• What you have to do:
Repeat, line for line, the entries below from the first line to the line containing "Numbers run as", counting both ends.

• Task inputs:

○ ○ ○ ○

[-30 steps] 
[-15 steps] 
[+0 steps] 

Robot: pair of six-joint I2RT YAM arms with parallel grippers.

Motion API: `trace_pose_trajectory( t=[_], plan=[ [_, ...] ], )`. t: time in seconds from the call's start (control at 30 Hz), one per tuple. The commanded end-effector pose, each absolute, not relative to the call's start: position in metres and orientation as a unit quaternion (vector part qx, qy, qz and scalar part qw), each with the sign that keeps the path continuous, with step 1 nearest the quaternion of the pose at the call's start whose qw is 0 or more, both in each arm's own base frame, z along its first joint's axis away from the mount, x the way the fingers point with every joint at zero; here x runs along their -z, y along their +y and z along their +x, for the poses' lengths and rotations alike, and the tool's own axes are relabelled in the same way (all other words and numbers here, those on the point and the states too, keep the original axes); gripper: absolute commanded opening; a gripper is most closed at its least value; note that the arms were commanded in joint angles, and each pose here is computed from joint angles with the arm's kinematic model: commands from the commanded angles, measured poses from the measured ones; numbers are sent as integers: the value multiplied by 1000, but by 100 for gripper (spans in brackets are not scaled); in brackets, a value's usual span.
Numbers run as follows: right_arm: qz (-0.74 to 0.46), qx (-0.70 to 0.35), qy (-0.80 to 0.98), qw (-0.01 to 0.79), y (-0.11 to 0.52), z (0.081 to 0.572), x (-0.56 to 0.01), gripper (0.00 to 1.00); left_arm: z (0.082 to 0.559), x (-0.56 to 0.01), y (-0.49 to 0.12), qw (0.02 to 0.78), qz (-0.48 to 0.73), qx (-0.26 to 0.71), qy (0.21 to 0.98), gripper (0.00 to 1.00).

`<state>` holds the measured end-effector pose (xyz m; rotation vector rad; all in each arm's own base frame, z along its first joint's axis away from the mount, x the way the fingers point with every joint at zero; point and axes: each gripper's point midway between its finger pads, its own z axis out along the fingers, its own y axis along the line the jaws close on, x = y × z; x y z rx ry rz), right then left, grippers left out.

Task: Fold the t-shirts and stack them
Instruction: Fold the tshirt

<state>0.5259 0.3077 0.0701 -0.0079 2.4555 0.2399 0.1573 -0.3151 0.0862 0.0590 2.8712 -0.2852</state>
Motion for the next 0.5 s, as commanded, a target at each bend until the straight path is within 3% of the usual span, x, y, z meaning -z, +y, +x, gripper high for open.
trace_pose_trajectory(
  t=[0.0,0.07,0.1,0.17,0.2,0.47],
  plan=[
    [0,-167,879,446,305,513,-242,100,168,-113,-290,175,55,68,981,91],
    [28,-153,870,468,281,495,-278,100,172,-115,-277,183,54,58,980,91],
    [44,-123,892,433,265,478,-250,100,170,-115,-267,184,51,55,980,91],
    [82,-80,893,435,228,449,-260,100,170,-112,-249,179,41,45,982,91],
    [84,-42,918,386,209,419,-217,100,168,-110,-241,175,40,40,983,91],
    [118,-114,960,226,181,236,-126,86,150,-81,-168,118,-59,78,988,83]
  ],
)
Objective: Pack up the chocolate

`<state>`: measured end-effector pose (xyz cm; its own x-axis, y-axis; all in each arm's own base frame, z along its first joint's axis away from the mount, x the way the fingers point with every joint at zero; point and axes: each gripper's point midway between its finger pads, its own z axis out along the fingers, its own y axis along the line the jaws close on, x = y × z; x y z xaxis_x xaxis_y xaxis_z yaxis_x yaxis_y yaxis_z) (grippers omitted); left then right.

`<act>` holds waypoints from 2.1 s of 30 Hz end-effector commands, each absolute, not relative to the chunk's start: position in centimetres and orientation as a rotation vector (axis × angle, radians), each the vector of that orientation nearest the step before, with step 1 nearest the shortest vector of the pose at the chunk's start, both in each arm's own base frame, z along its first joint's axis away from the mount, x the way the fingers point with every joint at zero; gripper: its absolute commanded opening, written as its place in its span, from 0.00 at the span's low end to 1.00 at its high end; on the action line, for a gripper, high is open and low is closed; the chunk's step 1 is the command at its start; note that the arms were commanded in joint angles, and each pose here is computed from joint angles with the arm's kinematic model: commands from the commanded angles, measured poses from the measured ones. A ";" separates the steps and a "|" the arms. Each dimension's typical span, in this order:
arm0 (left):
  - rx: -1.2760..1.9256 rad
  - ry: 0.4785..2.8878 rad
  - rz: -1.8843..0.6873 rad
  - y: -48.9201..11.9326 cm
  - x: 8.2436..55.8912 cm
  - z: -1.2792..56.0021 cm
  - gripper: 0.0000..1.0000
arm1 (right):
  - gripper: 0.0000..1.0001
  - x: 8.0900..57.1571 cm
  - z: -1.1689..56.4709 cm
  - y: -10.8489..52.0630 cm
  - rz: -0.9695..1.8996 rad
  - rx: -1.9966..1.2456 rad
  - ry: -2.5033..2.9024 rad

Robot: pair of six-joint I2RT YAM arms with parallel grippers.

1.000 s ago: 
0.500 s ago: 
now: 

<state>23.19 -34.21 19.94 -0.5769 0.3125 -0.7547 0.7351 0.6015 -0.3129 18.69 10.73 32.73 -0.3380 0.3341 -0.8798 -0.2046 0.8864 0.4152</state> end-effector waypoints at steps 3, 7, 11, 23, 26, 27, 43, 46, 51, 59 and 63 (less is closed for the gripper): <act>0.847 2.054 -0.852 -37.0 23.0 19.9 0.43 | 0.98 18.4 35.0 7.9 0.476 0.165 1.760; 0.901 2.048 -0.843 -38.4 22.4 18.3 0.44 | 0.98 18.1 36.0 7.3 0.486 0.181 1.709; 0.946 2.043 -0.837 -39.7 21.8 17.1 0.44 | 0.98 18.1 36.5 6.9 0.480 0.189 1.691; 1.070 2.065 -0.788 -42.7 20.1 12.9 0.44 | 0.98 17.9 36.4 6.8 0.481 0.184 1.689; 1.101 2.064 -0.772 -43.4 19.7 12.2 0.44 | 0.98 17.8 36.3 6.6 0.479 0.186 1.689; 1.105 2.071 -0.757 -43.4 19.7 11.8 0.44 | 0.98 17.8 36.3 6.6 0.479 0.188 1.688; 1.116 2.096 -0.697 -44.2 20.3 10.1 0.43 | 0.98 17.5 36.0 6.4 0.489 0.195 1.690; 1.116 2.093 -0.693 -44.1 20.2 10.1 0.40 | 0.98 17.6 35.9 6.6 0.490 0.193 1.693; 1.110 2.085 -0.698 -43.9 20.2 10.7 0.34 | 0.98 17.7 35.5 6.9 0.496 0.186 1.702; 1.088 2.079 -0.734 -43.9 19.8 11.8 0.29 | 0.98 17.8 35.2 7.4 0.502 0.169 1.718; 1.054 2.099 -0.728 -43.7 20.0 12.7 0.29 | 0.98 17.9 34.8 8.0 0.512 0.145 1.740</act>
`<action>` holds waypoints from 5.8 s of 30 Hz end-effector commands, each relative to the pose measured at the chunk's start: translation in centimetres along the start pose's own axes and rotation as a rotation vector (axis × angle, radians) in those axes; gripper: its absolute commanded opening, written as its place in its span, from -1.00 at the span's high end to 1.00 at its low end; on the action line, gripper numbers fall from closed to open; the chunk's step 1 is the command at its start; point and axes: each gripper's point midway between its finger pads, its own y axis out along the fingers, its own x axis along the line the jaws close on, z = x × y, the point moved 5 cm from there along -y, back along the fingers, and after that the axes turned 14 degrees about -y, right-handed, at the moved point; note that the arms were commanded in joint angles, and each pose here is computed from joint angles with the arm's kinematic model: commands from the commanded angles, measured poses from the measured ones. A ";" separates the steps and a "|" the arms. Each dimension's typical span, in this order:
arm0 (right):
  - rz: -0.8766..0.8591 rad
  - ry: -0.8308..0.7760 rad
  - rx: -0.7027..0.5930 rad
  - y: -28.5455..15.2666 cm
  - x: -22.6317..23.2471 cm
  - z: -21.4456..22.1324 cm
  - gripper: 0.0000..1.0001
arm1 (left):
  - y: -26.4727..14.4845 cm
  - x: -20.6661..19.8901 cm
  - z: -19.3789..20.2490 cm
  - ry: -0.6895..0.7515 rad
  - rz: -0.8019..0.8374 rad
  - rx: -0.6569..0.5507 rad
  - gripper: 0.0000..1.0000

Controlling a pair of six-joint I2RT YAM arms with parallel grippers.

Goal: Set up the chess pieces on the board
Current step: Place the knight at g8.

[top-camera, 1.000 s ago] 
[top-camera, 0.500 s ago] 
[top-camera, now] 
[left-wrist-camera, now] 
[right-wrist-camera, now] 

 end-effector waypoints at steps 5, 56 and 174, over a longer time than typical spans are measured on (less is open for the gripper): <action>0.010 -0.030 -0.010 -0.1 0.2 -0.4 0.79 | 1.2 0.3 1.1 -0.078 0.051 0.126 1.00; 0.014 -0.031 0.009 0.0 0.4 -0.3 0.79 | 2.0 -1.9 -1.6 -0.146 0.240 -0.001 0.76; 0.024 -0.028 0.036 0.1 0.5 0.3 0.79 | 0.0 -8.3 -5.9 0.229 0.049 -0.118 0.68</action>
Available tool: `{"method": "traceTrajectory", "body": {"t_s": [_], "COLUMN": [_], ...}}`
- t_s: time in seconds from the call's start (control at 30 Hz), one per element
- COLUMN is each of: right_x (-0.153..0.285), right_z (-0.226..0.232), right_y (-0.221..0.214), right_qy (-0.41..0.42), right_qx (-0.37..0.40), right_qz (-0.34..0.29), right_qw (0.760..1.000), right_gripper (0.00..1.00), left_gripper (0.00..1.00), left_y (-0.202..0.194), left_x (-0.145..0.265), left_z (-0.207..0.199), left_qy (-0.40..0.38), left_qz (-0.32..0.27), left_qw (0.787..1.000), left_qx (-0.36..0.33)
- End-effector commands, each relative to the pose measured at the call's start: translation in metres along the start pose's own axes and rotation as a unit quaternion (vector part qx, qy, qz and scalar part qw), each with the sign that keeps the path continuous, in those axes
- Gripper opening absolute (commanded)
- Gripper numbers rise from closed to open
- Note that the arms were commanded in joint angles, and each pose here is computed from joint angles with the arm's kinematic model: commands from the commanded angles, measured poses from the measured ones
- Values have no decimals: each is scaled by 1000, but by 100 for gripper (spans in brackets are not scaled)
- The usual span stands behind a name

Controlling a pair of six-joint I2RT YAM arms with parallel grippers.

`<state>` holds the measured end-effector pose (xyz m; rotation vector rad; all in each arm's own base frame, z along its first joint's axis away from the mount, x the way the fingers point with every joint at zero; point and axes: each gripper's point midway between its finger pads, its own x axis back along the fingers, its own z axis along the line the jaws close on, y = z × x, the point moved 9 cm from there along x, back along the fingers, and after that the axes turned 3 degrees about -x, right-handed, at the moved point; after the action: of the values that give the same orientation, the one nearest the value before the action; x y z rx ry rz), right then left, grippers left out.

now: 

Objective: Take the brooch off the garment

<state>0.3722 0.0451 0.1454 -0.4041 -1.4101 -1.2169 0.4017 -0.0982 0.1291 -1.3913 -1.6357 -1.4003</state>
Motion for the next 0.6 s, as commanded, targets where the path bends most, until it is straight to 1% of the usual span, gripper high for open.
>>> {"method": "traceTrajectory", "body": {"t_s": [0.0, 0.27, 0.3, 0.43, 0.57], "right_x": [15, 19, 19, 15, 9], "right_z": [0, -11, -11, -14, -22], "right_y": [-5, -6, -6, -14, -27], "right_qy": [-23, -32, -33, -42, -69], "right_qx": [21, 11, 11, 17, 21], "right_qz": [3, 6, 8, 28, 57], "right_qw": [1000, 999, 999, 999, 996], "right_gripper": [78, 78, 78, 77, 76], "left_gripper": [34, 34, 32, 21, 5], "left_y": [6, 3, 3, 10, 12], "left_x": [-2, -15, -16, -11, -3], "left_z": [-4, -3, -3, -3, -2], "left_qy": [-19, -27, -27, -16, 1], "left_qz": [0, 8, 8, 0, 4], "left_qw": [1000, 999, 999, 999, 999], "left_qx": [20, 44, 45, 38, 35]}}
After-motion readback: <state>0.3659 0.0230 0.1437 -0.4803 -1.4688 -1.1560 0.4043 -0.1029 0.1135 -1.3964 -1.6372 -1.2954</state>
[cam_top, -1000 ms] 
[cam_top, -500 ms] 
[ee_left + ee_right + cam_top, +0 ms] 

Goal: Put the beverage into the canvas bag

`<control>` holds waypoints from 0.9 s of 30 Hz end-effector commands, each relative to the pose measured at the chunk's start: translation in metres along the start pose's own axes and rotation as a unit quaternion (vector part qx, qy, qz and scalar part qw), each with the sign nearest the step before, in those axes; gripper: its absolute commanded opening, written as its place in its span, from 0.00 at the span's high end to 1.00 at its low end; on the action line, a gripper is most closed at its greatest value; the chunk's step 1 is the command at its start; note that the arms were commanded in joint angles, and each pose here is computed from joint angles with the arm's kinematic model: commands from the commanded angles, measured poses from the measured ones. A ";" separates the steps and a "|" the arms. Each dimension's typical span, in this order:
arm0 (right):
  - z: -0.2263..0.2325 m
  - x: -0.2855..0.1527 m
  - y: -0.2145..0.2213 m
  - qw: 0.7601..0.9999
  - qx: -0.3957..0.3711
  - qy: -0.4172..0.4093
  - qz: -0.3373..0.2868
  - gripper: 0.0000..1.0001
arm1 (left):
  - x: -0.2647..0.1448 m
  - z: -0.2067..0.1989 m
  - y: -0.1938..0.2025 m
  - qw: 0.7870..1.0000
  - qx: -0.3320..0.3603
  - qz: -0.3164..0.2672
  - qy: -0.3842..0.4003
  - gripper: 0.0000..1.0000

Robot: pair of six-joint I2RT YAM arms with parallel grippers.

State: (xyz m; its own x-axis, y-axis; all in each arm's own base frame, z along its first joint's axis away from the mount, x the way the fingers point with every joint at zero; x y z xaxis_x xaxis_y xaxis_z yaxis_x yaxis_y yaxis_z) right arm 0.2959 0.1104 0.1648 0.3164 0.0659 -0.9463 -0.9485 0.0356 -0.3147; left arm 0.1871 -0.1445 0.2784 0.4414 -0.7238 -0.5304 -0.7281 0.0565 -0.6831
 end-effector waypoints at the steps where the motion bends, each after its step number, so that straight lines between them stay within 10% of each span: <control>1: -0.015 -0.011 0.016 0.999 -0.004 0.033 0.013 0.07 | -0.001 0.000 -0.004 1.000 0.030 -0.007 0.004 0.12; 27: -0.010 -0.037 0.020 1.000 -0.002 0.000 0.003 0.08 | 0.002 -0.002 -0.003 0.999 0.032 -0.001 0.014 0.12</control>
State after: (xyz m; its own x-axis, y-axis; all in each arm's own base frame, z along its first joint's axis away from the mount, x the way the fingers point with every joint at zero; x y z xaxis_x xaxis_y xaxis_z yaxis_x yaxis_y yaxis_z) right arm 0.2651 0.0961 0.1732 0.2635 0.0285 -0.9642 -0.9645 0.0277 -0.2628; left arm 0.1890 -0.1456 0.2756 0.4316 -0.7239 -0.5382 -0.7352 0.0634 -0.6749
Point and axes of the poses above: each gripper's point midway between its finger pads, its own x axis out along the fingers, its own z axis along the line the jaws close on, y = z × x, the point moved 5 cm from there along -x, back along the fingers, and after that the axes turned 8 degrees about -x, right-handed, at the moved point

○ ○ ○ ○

• Answer for the task:
[-30 steps] 
[-15 steps] 
[+0 steps] 

Robot: pair of six-joint I2RT YAM arms with parallel grippers.

Motion API: `trace_pose_trajectory( t=[_], plan=[ [_, ...] ], )`. t: time in seconds from the call's start (control at 30 Hz), one per tuple. The commanded end-effector pose, each absolute, not relative to the call's start: position in metres and orientation as a unit quaternion (vector part qx, qy, qz and scalar part qw), each with the sign that keeps the path continuous, with step 1 nearest the quaternion of the pose at the call's start whose qw is 0 or more, both in each arm's own base frame, z along its first joint's axis away from the mount, x the way the fingers point with every joint at zero; here x runs along their -z, y along their +y and z along their +x, for the poses' lengths and rotations alike, and the tool's own axes are relabelled in the same way (all other words and numbers here, those on the point and the states too, keep the original axes); gripper: absolute commanded opening; a gripper is most closed at its least value; note that the arms were commanded in joint angles, and each pose here is computed from joint angles with the arm's kinematic model: commands from the commanded angles, measured poses from the measured ones; numbers are sent as integers: the value multiplied by 1000, but by 100 for gripper (spans in brackets are not scaled); in brackets, a value's usual span.
Numbers run as follows: right_arm: qz (-0.74 to 0.46), qx (-0.70 to 0.35), qy (-0.80 to 0.98), qw (-0.01 to 0.79), y (-0.11 to 0.52), z (0.081 to 0.572), x (-0.56 to 0.01), gripper (0.00 to 1.00); left_arm: z (0.082 to 0.559), x (-0.56 to 0.01), y (-0.49 to 0.12), qw (0.02 to 0.78), qz (-0.48 to 0.73), qx (-0.26 to 0.71), qy (0.21 to 0.98), gripper (0.00 to 1.00).

No additional answer text is required.